Après avoir examiné dans le détail les finances des collectivités de Guadeloupe, ainsi que leurs évolutions au cours des dernières années , et à la lecture de ces données,on peut sans conteste affirmer que le constat est très préoccupant pour l’avenir notamment en raison de la pression fiscale qui devrait augmenter très fortement sur la classe populaire et surtout moyenne .
Des prévisions désastreuses, avec pour conséquence de lourdes impositions pour les contribuables. D’ailleurs, la Cour des Comptes ne cesse d’actionner la sonnette d’alarme et de tirer à boulet rouge sur la gestion des collectivités locales de Guadeloupe .
Entre 2006 et 2019, les impôts locaux y ont augmenté à un rythme plus de trois fois supérieur à celui de l’inflation : + 58 % de hausse en moyenne par exemple en Guadeloupe pour les impôts fonciers et la taxe d’habitation.
On peut ainsi résumer le schéma à l’œuvre jusqu’à maintenant dans la plupart des collectivités locales de Guadeloupe : des dépenses en hausse, des recettes en baisse et, enfin, une progression de l’endettement et de l’imposition . C’est une impasse : le fonctionnement chasse l’investissement, la dette chasse la croissance..Est-ce à dire que les maires de Guadeloupe vont pouvoir envisager leur mandat sans aucune inquiétude pour les comptes de leurs collectivités ? Rien n’est moins sûr. Les tendances observées ces dernières années sont même sans équivoque : l’équation budgétaire se complique de plus en plus, car les dépenses progressent plus vite que les recettes, une situation d’autant plus préoccupante à nos yeux que les dotations de l’État et l’octroi de mer diminueront bientôt de plusieurs millions d’euros par an. Et ce que l’on appelle l’effet de ciseaux aura un impact désastreux pour les communes de Guadeloupe.

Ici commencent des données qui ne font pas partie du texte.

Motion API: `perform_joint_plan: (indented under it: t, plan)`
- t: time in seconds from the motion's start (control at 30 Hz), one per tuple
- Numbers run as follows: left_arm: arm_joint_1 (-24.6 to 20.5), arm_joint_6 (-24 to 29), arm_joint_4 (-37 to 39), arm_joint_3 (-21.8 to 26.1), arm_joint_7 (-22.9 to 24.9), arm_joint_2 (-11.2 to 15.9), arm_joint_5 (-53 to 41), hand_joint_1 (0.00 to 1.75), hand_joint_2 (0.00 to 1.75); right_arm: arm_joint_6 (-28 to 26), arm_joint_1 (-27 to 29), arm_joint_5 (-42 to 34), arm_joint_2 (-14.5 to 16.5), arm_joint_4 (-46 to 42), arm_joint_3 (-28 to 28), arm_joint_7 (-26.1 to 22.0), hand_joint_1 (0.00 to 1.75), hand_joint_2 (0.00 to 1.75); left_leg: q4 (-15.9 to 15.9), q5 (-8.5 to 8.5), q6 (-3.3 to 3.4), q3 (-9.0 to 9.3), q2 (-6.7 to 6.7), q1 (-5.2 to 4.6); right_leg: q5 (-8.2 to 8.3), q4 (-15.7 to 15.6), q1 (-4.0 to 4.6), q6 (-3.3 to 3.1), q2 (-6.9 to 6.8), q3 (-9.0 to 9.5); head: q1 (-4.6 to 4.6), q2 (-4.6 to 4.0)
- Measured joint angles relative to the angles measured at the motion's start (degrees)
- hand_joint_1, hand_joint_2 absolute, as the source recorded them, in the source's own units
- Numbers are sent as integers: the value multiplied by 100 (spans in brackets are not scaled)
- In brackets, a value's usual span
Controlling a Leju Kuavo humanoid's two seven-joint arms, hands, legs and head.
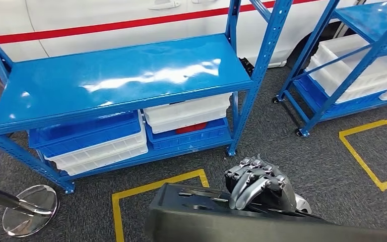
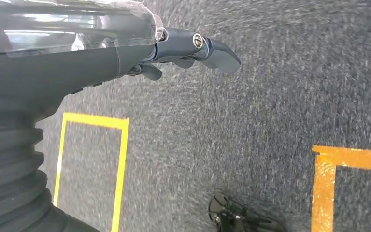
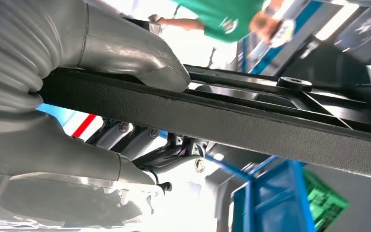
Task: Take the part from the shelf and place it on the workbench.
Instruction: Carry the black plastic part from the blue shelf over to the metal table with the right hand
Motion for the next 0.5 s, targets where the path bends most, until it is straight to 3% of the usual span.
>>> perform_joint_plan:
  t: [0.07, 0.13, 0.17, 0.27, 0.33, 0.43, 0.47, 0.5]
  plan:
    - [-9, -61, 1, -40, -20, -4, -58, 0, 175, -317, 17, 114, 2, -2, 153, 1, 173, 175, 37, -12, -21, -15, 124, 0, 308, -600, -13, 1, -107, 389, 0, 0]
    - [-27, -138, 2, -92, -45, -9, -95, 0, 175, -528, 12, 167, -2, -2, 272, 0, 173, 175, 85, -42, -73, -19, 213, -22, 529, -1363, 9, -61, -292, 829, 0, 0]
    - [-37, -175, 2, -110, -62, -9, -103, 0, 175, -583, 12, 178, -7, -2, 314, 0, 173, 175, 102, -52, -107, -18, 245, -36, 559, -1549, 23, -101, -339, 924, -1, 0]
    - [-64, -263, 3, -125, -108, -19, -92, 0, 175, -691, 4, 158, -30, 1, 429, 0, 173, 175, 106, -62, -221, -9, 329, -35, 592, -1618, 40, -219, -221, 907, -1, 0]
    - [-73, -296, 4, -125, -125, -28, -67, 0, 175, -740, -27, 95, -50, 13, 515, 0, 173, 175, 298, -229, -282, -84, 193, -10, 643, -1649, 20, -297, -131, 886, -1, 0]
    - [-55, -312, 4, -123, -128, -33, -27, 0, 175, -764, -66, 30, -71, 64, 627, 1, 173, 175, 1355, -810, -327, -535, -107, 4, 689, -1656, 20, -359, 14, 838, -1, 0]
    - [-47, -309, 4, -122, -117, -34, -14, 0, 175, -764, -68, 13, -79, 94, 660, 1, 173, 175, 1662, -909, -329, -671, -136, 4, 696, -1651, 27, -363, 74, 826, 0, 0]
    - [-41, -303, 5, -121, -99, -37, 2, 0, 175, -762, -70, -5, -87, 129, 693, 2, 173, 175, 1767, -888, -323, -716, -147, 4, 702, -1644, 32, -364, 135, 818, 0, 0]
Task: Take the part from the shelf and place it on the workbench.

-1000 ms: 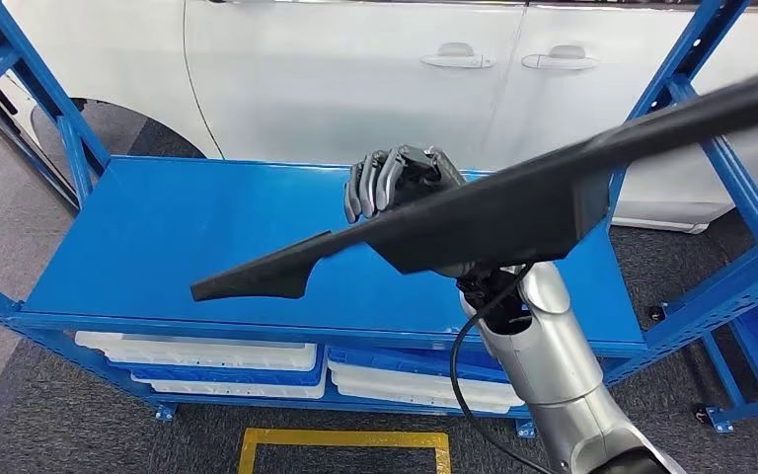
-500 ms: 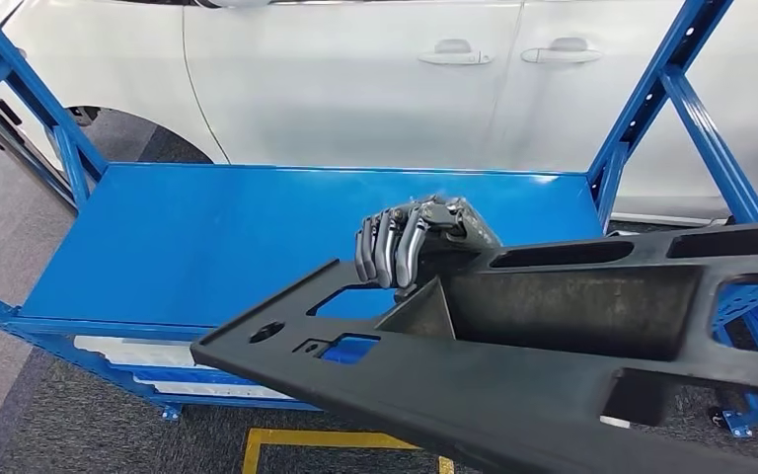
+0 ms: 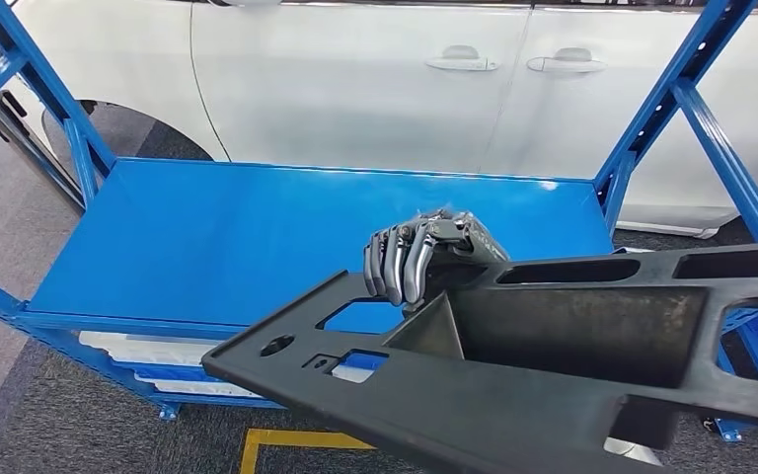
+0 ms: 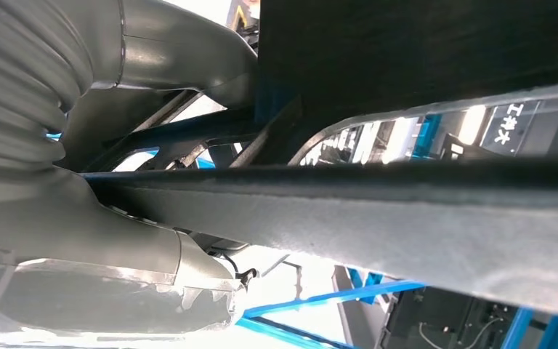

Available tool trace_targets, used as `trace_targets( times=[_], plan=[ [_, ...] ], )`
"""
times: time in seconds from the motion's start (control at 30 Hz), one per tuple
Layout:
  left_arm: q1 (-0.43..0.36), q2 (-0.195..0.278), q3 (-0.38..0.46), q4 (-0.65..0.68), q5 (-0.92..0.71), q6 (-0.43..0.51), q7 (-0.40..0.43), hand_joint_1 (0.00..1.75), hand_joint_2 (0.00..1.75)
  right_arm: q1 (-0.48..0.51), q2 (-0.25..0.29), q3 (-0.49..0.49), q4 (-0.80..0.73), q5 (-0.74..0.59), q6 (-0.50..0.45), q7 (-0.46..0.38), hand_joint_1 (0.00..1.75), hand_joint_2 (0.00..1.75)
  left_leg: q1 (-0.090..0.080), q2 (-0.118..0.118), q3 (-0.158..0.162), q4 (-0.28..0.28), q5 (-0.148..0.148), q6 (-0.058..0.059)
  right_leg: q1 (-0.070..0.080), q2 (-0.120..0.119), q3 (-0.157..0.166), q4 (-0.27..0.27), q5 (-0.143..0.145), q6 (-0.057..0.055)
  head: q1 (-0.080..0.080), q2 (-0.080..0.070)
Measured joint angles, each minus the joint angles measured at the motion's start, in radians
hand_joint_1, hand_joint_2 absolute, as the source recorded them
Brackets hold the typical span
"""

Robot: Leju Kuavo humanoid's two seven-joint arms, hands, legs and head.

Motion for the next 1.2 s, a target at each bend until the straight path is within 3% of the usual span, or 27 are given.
trace_targets(
  times=[0.03,0.1,0.17,0.3,0.37,0.4,0.47,0.53,0.57,0.6,0.67,0.73,0.87,0.93,1.0,1.03,1.07,1.13,1.2],
  plan=[
    [0.000,0.000,0.000,0.000,0.000,0.000,0.000,0.00,1.75,0.001,-0.001,0.000,0.000,0.000,0.000,0.000,1.30,1.75,0.001,-0.001,0.000,0.003,-0.002,-0.002,-0.004,0.000,0.017,-0.034,0.027,0.003,0.000,0.000],
    [-0.001,0.000,0.000,0.000,-0.001,-0.001,0.000,0.00,1.75,0.000,-0.003,0.000,0.000,0.000,0.000,0.000,1.30,1.75,0.002,-0.003,0.000,0.012,-0.008,-0.011,-0.010,0.000,0.084,-0.168,0.089,0.006,0.000,0.000],
    [-0.002,0.001,0.000,0.000,-0.005,-0.001,0.001,0.00,1.75,0.001,-0.007,0.000,0.000,-0.001,-0.001,-0.003,1.31,1.75,0.000,-0.006,-0.005,0.023,-0.014,-0.023,-0.010,0.005,0.123,-0.253,0.114,-0.002,0.000,0.000],
    [-0.005,0.004,0.000,0.000,-0.023,-0.010,0.002,0.00,1.75,0.003,-0.017,0.001,0.000,-0.005,-0.001,-0.013,1.31,1.75,0.000,-0.008,-0.007,0.021,-0.014,-0.042,-0.005,0.008,0.123,-0.262,0.114,-0.027,0.000,0.000],
    [-0.005,0.005,0.000,0.000,-0.028,-0.010,0.004,0.00,1.75,0.003,-0.019,0.001,0.000,-0.006,-0.001,-0.021,1.31,1.75,0.001,-0.006,-0.017,0.046,-0.033,-0.050,-0.008,0.005,0.125,-0.266,0.117,-0.037,0.000,0.000],
    [-0.006,0.005,0.000,0.000,-0.029,-0.008,0.004,0.00,1.75,0.003,-0.020,0.001,0.000,-0.006,0.000,-0.025,1.31,1.75,0.002,-0.004,-0.034,0.085,-0.057,-0.054,-0.010,0.003,0.126,-0.268,0.118,-0.042,0.000,0.000],
    [-0.008,0.005,0.000,0.000,-0.023,-0.002,0.001,0.00,1.75,0.004,-0.022,0.001,0.000,-0.004,-0.002,-0.028,1.31,1.75,0.002,-0.003,-0.095,0.217,-0.122,-0.060,-0.007,0.001,0.125,-0.268,0.117,-0.048,0.000,0.000],
    [-0.010,0.005,0.000,0.000,-0.015,0.002,-0.004,0.00,1.75,0.006,-0.024,0.002,0.001,0.000,-0.004,-0.028,1.31,1.75,0.002,-0.003,-0.140,0.313,-0.147,-0.061,-0.002,0.000,0.126,-0.268,0.117,-0.050,0.000,0.000],
    [-0.010,0.005,0.000,0.000,-0.013,0.003,-0.006,0.00,1.75,0.007,-0.025,0.002,0.001,0.001,-0.004,-0.028,1.31,1.75,0.001,-0.003,-0.136,0.303,-0.130,-0.058,0.000,0.001,0.127,-0.268,0.116,-0.051,0.000,0.000],
    [-0.009,0.005,0.000,0.000,-0.012,0.005,-0.006,0.00,1.75,0.007,-0.026,0.003,0.002,0.001,-0.005,-0.028,1.31,1.75,0.000,-0.003,-0.115,0.259,-0.099,-0.052,0.002,0.002,0.129,-0.268,0.116,-0.051,0.000,0.000],
    [-0.005,0.006,0.000,0.000,-0.012,0.009,-0.006,0.00,1.75,0.007,-0.029,0.003,0.002,0.000,-0.008,-0.030,1.31,1.75,-0.004,-0.002,-0.047,0.117,-0.036,-0.038,0.007,0.004,0.133,-0.267,0.114,-0.050,0.000,0.000],
    [-0.003,0.005,0.000,0.000,-0.009,0.013,-0.005,0.00,1.75,0.007,-0.032,0.005,0.002,-0.001,-0.013,-0.033,1.31,1.75,-0.008,-0.002,-0.011,0.037,-0.015,-0.027,0.010,0.004,0.130,-0.267,0.115,-0.044,0.000,0.000],
    [-0.001,0.003,0.000,0.000,-0.002,0.017,-0.003,0.00,1.75,0.005,-0.041,0.012,0.001,0.000,-0.017,-0.035,1.31,1.75,-0.004,-0.005,-0.006,0.011,-0.006,-0.013,0.010,0.004,0.122,-0.255,0.106,-0.022,0.000,0.000],
    [-0.001,0.001,0.000,0.000,-0.002,0.017,-0.002,0.00,1.75,0.005,-0.046,0.014,0.000,0.004,-0.017,-0.036,1.31,1.75,0.000,-0.002,-0.001,0.001,0.000,-0.006,0.007,0.003,0.086,-0.174,0.057,-0.012,0.000,0.000],
    [0.000,0.001,0.000,0.000,-0.001,0.018,0.000,0.00,1.75,0.010,-0.051,0.017,0.000,0.010,-0.020,-0.038,1.31,1.75,0.000,-0.001,-0.004,0.002,0.001,-0.003,0.003,0.002,0.024,-0.047,-0.001,-0.005,0.000,0.000],
    [0.000,0.000,0.000,0.000,0.000,0.018,0.000,0.00,1.75,0.014,-0.053,0.019,0.000,0.013,-0.023,-0.038,1.31,1.75,0.000,-0.001,-0.005,0.003,0.000,-0.003,0.000,0.002,0.004,-0.008,-0.010,-0.002,0.000,0.000],
    [0.000,0.000,0.000,0.000,0.000,0.017,0.001,0.00,1.75,0.018,-0.054,0.021,0.000,0.015,-0.027,-0.039,1.31,1.75,0.001,-0.002,-0.005,0.004,0.000,-0.004,-0.003,0.002,0.001,-0.003,0.000,0.001,0.000,0.000],
    [0.000,0.000,0.000,0.000,0.001,0.017,0.002,0.00,1.75,0.021,-0.055,0.025,0.000,0.020,-0.034,-0.042,1.31,1.75,0.003,-0.003,-0.006,0.012,-0.005,-0.010,-0.010,0.001,0.054,-0.107,0.061,0.006,0.000,0.000],
    [0.000,0.001,0.000,0.000,0.001,0.015,0.002,0.00,1.75,0.024,-0.055,0.028,-0.002,0.027,-0.038,-0.045,1.31,1.75,0.002,-0.006,-0.009,0.024,-0.012,-0.020,-0.012,0.004,0.111,-0.222,0.101,0.001,0.000,0.000]
  ],
)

Déjà soumises à une stagnation de leurs ressources et une montée des dépenses – en raison des effets de la crise économique et sociale -, communes, départements et régions ont des difficultés grandissantes pour obtenir des crédits bancaires.
Si on ne fait pas attention sur le moyen et long terme, on aura des grosses tensions financières qui peuvent dégénérer et mettre les communes de Guadeloupe en situation financière inextricable .
Il résulte d’une étude que les collectivités territoriales des DOM ne sont plus à même d’accroître leurs ressources et de financer leurs interventions par une hausse des taux de la fiscalité directe locale.
Ces collectivités pâtissent en effet de maux qui les placent dans une situation très différente de celles des collectivités territoriales métropolitaines. La faiblesse de la fiscalité locale (hors octroi de mer) et le poids actuel insoutenable des dépenses de personnel constituent leurs deux principales faiblesses et fonctionnent comme un étau pour les finances locales, qu’il convient de desserrer en assumant une gestion des plus rigoureuses et des priorités de désendettement .
Le changement d’une politique de recrutement de personnels trop dispendieuse : c’est maintenant , avant qu’il ne soit trop tard , sans quoi ce sont toutes les collectivités locales de Guadeloupe qui seront asphyxiés et la population définitivement appauvrie et matraquée fiscalement , avec au surplus le danger de voir l’investissement public local reculer en 2021 et 2022 , ce qui sera un désastre pour l’emploi local.
La spirale sans fin des dépenses de fonctionnement pilotées à vue par les maires ne fait qu’enfoncer la Guadeloupe et l’attitude jusqu’au-boutiste des syndicalistes reste pour beaucoup de guadeloupéens une énigme et un paradoxe , comme toujours, et l’homme guadeloupéen par sa réalité, rattrape la fiction.